Abstract / Overview
Loss
of the Amazon forest is one of the most critical environmental problems
of the present era and needs little introduction. Since the
region was crisscrossed roads starting in the 1960s with the
construction of the Belém-Brasilia highway, regional populations
have grown nearly tenfold, from three to twenty million in the
Brazilian portion of the basin, and hundreds of thousands of square
kilometers of forest have gone up in flame (Walker et al 2008; Santos
1980). Recent estimates in 2004 place the fraction of forest lost
at 16.3 percent of the four million km2 of closed moist forest that
originally covered the Brazilian portion of the basin (Alves et al.
2007). This magnitude of loss has involved yearly conversions of
between 10,000 and 20,000 km2, a rate showing remarkable persistence
over the past several decades despite genuine and strenuous efforts to
stop it.
Economic Development of
Amazônia is a controversial issue that arose when the first
colonists and corporate ranchers took advantage of new infrastructure
and government largesse, and started moving to the region in the early
1970s. Direct federal spending on infrastructure spanning four
decades – especially highways – linking Amazônia to
the major economic centers of the country has certainly played an
important facilitative role in expanding agro-industrial in the region.
But, such efforts have done little to ameliorate poverty. Quite to the
contrary, income and land inequality have worsened, and overall health
status of local residents has declined (Schneider 1995; Simmons 2004).

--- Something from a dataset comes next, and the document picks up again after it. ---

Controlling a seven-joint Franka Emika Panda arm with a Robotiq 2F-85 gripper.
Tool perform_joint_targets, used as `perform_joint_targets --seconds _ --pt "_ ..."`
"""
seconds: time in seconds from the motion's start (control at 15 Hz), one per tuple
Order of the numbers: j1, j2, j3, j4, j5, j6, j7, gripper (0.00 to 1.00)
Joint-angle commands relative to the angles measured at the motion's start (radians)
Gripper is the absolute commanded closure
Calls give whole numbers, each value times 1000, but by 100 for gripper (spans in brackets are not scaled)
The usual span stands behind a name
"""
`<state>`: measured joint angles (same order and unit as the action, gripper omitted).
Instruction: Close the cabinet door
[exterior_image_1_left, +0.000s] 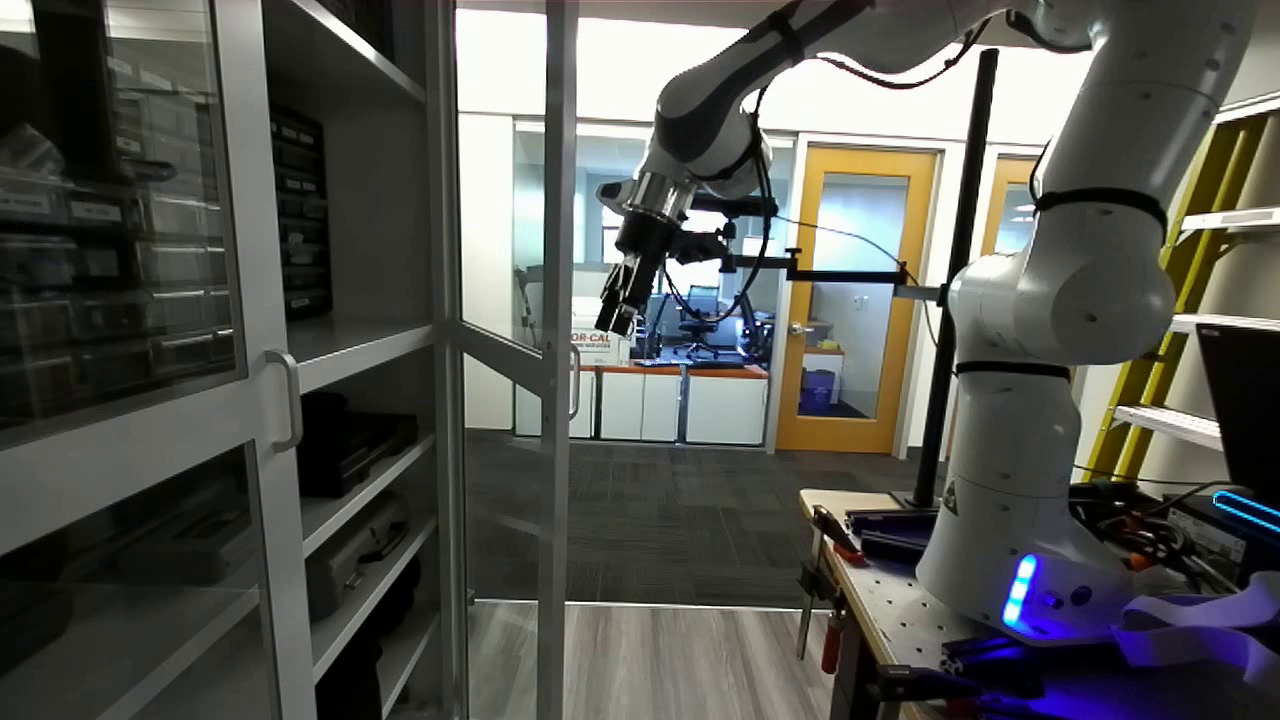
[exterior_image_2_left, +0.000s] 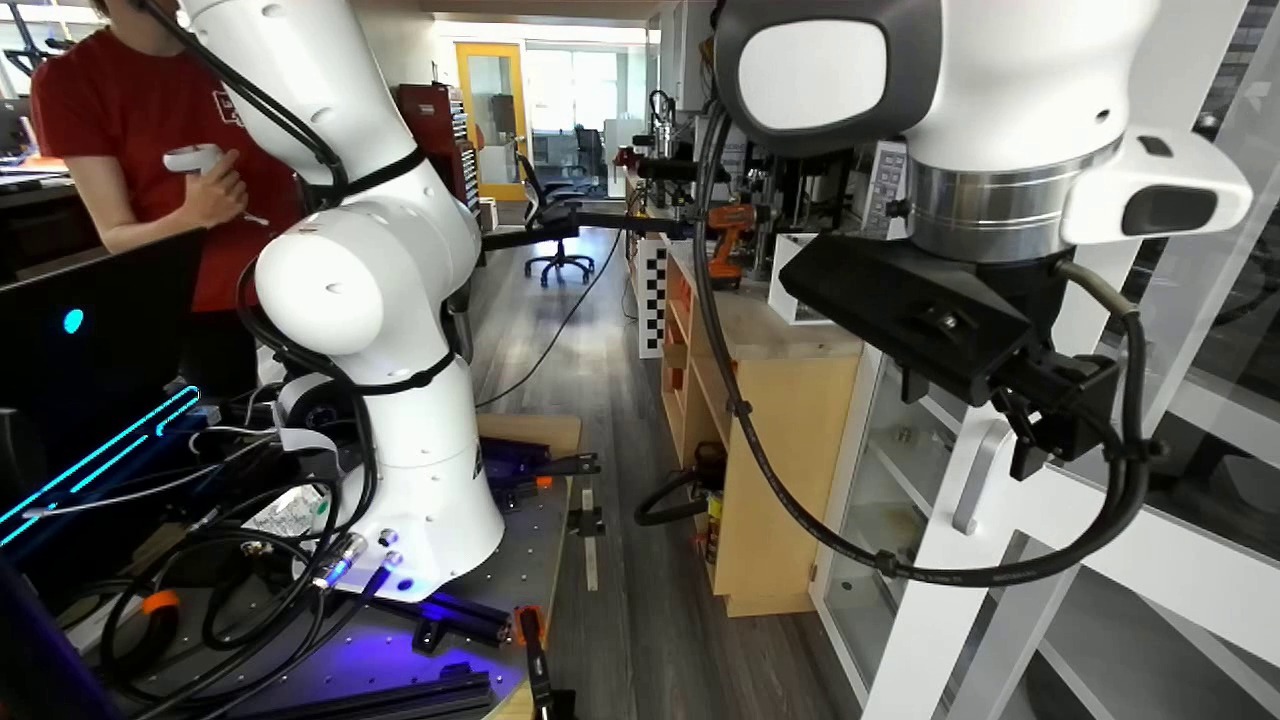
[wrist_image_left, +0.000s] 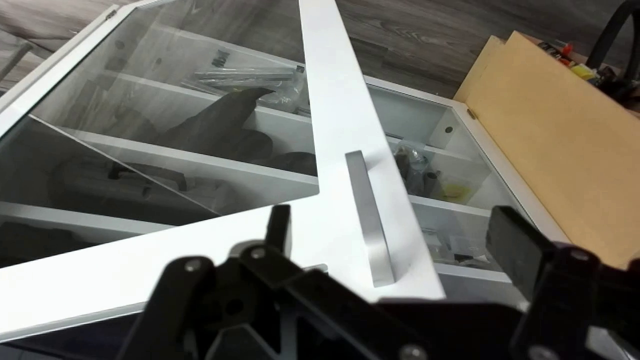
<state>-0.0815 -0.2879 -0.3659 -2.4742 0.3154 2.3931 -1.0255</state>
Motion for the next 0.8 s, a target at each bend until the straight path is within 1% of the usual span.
perform_joint_targets --seconds 0.0,0.47,0.73 --pt "-11 6 13 1 10 -1 -7 0" --pt "-11 13 17 2 15 1 -13 0" --pt "2 42 14 9 40 16 -45 0"
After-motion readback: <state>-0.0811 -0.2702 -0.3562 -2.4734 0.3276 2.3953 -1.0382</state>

Brazilian policymakers and planners have acknowledged these
shortcomings, and, consequently, plans for the 21rst century stress the
importance of so-called sustainable development, ensuring the
compatibility between economic growth, environmental conservation, and
social improvements (SUDAM 2000).
The centerpiece of national plans
for Amazonia, as outlined in Brasil em Ação (1996-1999)
and Avança Brasil (2000-2003) under the Fernando Henrique
Cardoso administration, and later revitalized in Brasil de Todos
(2004-2007) and the Programa de Aceleração do
Crescimento, or PAC (2007-2010) put forward by the presidency of Luiz
Inácio Lula da Silva (Lula), have revived the old dreams of the
military government to “modernize” Amazonia via
infrastructure development. In terms of energy, the various plans
call for the construction and improvement of numerous thermo-electric
plants, the laying of nearly 1,000 km of gas lines and 3,000 km of
electrical lines, and, finally, the construction of an estimated 12 new
hydro-electric plants. The transportation projects involve the
construction and improvement of 7 airports, 9 ports, and 12 terminals
for agricultural products, the dredging of over 1,000 km of rivers and
canals, the laying of nearly 1,500 km of railroad, and the paving and
reconstruction of nearly 10,000 km of roads.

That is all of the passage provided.